> **Task to carry out**:
Take the records below and print them verbatim up to and including the line that carries "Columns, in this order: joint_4".
- - -
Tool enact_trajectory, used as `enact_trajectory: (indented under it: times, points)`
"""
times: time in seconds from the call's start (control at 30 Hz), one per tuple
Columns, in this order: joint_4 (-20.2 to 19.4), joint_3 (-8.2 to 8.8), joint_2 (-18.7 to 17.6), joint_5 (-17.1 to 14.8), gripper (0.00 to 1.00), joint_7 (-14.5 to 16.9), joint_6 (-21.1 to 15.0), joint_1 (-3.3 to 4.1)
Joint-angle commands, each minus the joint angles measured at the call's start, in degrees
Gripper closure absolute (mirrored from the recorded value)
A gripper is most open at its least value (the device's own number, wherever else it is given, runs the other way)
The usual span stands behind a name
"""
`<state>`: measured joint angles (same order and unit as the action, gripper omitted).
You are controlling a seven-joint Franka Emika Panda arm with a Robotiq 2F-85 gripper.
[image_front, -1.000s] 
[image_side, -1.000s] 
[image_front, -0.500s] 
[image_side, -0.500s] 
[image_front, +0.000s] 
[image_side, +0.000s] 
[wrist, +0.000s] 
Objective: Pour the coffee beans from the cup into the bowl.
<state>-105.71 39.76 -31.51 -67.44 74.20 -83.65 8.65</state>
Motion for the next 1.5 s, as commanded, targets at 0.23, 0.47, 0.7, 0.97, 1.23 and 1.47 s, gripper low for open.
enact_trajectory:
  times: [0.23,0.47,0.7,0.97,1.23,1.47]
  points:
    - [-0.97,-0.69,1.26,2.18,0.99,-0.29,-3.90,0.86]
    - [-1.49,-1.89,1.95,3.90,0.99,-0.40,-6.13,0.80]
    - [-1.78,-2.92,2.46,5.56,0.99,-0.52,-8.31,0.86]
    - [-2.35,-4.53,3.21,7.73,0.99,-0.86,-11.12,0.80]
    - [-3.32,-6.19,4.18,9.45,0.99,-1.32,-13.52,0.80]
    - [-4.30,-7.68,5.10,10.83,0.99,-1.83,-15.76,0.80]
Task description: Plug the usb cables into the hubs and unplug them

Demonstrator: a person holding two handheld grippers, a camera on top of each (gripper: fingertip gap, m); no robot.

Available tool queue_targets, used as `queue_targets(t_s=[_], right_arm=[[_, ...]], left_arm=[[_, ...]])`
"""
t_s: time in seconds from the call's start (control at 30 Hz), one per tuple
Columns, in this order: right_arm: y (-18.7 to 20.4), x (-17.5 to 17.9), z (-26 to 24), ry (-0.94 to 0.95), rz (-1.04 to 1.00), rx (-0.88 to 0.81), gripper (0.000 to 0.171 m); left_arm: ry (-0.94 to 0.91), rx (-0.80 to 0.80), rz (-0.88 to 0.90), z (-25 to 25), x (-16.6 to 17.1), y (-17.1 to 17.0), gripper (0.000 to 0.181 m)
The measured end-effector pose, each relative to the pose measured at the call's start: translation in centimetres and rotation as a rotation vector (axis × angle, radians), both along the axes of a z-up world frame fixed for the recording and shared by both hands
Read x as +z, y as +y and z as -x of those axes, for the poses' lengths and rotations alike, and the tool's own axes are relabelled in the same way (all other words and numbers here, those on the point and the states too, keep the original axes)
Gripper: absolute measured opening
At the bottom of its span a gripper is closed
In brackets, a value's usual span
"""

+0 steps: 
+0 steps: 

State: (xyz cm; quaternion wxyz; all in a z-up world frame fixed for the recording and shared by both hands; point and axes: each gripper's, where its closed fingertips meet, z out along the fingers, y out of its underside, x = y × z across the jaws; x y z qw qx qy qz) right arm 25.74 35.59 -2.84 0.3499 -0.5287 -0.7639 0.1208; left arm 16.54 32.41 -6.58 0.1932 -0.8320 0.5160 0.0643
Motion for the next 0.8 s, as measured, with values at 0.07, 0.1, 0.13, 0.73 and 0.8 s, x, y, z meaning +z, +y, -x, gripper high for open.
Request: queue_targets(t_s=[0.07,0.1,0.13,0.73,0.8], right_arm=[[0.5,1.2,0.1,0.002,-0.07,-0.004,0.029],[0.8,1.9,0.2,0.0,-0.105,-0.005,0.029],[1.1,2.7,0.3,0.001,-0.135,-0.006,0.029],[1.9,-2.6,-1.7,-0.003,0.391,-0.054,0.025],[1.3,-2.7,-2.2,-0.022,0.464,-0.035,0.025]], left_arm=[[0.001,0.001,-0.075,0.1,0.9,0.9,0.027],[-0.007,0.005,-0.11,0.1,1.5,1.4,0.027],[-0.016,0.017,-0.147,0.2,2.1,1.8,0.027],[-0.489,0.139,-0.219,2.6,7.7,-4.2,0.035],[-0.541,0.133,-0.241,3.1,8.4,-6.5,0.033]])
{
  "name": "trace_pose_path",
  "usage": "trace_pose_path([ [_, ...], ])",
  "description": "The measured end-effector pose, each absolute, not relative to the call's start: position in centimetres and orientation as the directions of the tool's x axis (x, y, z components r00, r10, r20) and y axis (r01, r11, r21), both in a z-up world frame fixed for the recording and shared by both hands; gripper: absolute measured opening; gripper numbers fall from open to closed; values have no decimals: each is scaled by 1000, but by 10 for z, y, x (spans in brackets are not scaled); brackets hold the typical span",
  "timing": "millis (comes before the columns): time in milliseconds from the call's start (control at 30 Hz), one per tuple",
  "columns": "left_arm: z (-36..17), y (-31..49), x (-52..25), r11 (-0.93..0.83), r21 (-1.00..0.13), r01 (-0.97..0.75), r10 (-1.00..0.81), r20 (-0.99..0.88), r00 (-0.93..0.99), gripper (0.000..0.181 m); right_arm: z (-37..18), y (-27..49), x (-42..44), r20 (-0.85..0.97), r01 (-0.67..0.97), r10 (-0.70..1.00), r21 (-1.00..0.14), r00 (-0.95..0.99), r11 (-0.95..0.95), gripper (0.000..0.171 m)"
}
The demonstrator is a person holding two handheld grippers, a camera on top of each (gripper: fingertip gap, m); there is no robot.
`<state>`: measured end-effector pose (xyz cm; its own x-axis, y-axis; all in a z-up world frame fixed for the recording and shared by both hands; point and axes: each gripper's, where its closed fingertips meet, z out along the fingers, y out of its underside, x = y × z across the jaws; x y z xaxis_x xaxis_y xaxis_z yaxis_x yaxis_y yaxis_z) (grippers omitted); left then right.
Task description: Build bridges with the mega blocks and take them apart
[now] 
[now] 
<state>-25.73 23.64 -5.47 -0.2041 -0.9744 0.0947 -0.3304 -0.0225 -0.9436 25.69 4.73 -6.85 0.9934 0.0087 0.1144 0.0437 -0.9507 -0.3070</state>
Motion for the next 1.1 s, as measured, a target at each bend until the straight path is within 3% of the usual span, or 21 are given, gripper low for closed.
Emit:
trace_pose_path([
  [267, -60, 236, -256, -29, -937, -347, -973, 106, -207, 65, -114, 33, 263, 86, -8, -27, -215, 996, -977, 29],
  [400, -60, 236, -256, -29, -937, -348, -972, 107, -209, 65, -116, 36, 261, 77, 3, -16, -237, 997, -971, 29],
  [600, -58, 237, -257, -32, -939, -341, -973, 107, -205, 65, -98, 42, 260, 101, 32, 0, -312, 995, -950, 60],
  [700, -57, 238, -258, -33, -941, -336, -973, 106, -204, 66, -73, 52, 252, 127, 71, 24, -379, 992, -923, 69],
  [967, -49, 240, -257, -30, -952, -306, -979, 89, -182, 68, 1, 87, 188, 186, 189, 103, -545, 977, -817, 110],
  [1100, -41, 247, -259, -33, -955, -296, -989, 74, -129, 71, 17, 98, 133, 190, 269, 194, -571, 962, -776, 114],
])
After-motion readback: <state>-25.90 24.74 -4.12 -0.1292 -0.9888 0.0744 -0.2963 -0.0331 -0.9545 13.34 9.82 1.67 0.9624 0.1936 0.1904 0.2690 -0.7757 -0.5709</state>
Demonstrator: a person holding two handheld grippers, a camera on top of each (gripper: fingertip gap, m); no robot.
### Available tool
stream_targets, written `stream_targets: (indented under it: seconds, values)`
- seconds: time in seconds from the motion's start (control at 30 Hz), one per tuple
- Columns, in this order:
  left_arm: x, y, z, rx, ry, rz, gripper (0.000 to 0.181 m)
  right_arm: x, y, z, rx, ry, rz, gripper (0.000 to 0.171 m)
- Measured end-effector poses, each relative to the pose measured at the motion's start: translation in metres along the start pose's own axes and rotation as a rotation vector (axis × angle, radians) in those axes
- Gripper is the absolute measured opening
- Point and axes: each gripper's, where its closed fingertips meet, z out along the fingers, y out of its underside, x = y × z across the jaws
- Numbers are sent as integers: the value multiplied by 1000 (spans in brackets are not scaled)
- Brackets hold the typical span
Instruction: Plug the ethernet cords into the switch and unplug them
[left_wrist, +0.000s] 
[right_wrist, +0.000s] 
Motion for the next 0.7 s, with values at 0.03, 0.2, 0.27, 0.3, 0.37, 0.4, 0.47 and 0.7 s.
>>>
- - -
> **Response below**:
Tool enact_trajectory, used as `enact_trajectory: (indented under it: times, points)`
"""
times: time in seconds from the call's start (control at 30 Hz), one per tuple
Columns, in this order: joint_4 (-20.2 to 19.4), joint_3 (-8.2 to 8.8), joint_2 (-18.7 to 17.6), joint_5 (-17.1 to 14.8), gripper (0.00 to 1.00), joint_7 (-14.5 to 16.9), joint_6 (-21.1 to 15.0), joint_1 (-3.3 to 4.1)

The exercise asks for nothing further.